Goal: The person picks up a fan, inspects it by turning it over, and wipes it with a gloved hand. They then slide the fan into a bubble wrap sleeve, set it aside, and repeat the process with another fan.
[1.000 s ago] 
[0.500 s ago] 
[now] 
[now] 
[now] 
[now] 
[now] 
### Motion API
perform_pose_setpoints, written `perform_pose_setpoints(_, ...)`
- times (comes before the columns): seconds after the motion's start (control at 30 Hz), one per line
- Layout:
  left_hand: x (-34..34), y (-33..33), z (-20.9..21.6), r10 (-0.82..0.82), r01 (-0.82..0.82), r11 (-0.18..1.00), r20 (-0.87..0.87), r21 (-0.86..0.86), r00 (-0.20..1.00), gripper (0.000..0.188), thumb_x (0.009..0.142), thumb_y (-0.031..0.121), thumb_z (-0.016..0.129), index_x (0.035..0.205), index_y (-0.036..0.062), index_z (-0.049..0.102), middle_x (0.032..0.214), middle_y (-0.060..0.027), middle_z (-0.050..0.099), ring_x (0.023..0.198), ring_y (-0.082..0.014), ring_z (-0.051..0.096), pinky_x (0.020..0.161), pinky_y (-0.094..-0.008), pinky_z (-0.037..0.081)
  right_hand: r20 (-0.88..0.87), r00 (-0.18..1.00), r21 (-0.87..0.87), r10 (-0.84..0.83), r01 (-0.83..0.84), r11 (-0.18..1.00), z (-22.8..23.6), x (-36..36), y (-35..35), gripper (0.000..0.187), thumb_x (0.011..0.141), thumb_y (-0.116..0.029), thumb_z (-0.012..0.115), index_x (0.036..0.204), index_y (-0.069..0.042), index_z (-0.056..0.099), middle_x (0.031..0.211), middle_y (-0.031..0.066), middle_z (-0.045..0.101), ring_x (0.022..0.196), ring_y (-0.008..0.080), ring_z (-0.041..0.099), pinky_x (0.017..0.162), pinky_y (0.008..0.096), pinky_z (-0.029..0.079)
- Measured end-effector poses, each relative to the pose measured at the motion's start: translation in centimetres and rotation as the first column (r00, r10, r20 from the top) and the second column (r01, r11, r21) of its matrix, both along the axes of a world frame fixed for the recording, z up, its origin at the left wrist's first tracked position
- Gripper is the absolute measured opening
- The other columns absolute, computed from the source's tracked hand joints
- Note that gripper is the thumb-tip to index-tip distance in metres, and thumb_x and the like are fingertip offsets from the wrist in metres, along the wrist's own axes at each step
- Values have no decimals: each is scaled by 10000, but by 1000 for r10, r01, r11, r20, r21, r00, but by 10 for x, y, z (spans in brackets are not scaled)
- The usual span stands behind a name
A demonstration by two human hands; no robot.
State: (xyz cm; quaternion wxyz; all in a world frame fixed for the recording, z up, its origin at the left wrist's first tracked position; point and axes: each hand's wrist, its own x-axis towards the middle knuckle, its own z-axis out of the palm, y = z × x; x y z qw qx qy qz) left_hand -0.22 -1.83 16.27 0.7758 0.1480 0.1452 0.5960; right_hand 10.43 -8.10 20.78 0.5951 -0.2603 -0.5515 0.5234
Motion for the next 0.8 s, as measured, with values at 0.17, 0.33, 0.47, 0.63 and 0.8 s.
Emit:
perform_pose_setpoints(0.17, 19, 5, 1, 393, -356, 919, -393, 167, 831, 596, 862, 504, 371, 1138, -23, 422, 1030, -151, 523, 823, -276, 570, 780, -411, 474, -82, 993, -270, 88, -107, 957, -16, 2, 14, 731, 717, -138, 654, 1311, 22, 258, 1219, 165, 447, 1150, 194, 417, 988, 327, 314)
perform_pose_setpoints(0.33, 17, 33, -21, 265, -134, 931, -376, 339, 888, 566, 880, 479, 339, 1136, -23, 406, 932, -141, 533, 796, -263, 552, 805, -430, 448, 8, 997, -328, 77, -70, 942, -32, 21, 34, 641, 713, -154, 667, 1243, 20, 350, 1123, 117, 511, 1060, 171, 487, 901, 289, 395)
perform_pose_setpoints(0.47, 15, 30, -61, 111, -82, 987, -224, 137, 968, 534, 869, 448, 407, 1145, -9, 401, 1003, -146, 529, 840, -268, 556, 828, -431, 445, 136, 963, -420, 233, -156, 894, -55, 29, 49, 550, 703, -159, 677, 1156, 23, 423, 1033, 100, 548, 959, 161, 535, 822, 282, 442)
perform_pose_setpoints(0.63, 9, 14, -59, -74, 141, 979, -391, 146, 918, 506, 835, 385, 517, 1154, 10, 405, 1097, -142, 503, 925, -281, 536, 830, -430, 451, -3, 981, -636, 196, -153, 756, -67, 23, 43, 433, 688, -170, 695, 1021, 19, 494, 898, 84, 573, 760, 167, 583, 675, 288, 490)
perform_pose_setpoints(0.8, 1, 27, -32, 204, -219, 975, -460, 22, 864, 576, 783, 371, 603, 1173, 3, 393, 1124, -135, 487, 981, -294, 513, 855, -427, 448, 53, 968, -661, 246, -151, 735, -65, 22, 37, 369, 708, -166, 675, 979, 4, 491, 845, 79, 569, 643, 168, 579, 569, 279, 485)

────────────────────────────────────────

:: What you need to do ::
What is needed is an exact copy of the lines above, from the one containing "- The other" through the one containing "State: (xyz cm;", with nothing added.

:: Response below ::
- The other columns absolute, computed from the source's tracked hand joints
- Note that gripper is the thumb-tip to index-tip distance in metres, and thumb_x and the like are fingertip offsets from the wrist in metres, along the wrist's own axes at each step
- Values have no decimals: each is scaled by 10000, but by 1000 for r10, r01, r11, r20, r21, r00, but by 10 for x, y, z (spans in brackets are not scaled)
- The usual span stands behind a name
A demonstration by two human hands; no robot.
State: (xyz cm; quaternion wxyz; all in a world frame fixed for the recording, z up, its origin at the left wrist's first tracked position; point and axes: each hand's wrist, its own x-axis towards the middle knuckle, its own z-axis out of the palm, y = z × x; x y z qw qx qy qz) left_hand -0.22 -1.83 16.27 0.7758 0.1480 0.1452 0.5960; right_hand 10.43 -8.10 20.78 0.5951 -0.2603 -0.5515 0.5234

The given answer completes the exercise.